Stover also said that one approach most employers seem to taking in response to the Cadillac tax is shifting costs onto employees. Higher deductibles and cost sharing are the easiest ways to create a significant reduction in health care costs, he added.

Stover predicted that, “as the law is currently structured, FSAs have a very short lifetime.” This is because FSAs are particularly likely to trigger Cadillac tax provisions, meaning that employers have an incentive to eliminate them.
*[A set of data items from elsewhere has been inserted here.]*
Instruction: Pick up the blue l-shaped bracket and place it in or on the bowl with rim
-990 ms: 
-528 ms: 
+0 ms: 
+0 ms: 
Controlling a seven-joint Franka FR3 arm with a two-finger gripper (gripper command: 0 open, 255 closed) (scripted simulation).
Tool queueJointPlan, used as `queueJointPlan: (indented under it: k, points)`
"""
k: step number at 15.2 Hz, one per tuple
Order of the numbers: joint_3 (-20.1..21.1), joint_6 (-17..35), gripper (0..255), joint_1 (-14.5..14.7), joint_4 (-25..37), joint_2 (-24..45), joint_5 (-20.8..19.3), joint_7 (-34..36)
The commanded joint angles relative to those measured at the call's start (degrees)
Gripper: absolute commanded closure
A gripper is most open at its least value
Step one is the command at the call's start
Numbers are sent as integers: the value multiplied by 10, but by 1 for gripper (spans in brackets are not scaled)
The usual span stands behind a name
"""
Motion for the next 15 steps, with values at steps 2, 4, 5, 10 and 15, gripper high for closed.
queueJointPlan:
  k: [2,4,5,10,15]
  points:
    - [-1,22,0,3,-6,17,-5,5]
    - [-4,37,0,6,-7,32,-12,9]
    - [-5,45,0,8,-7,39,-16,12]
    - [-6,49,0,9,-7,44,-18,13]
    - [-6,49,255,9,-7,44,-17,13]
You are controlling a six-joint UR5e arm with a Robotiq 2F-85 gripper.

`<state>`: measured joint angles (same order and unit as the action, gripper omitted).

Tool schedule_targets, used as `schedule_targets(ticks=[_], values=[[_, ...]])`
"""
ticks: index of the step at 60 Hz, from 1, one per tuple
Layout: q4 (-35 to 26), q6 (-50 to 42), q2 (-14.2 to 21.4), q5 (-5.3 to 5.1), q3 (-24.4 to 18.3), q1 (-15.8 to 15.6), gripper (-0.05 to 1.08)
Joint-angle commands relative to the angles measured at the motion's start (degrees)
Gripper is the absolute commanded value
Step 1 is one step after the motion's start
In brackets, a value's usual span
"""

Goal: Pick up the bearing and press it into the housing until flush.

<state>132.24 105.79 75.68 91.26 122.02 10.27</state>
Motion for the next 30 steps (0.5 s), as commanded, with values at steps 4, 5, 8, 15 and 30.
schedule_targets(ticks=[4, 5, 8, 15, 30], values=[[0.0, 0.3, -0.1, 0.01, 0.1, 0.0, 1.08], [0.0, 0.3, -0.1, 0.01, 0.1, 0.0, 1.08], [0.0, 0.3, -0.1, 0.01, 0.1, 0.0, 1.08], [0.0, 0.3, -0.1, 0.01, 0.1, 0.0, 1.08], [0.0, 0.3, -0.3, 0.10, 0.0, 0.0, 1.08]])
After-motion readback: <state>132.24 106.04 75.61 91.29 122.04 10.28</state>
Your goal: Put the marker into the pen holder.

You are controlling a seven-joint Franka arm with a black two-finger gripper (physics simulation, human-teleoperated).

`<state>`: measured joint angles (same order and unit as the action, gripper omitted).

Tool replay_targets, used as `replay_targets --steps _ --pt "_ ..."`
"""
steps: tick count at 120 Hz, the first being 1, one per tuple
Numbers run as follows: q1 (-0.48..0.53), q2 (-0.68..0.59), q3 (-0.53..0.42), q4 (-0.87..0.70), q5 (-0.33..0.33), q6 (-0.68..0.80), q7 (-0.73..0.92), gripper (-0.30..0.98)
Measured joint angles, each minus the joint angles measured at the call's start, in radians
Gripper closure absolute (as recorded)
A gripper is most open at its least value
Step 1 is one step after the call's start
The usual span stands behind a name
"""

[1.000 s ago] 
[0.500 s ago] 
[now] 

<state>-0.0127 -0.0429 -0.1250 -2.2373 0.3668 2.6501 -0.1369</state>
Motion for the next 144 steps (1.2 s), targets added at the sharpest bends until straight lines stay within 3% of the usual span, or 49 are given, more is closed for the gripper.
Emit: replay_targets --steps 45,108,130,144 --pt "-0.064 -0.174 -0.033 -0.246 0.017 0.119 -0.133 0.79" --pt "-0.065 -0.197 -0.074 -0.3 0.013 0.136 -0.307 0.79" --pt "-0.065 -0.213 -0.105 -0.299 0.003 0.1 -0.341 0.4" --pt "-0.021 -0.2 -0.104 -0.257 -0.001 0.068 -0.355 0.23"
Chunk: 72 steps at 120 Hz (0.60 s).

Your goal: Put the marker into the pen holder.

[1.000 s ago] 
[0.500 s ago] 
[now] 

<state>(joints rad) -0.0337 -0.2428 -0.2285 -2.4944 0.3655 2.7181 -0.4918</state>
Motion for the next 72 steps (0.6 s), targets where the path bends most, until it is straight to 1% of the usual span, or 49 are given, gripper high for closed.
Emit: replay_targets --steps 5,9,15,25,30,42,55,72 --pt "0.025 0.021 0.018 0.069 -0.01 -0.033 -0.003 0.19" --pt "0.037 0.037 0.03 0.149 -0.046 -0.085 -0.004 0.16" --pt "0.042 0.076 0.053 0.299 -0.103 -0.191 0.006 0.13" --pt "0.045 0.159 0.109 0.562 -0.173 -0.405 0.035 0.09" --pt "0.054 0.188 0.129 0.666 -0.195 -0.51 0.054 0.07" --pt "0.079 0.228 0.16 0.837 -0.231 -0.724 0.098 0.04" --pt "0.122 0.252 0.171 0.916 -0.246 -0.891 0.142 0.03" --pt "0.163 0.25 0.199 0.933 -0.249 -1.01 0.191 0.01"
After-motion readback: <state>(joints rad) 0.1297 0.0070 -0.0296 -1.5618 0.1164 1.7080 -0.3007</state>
There is no effective way, according to Stover, for employers to do away with health benefits entirely and replace those with higher compensation, without the higher compensation becoming taxable. He reported that most employers he works with are not actively considering the end of their sponsorship of health care plans.

Stover also said that employers are eager to avoid the tax, not just because of the cost, but because of the regulatory burden. Although final IRS regulations on the excise tax have not yet been issued, it can be assumed that determining and calculating the tax, along with allocating it to coverage provider to make payments could be complex. Stover added, “Even if you trigger the tax to a small amount, that could generate a significant amount of additional work and effort.”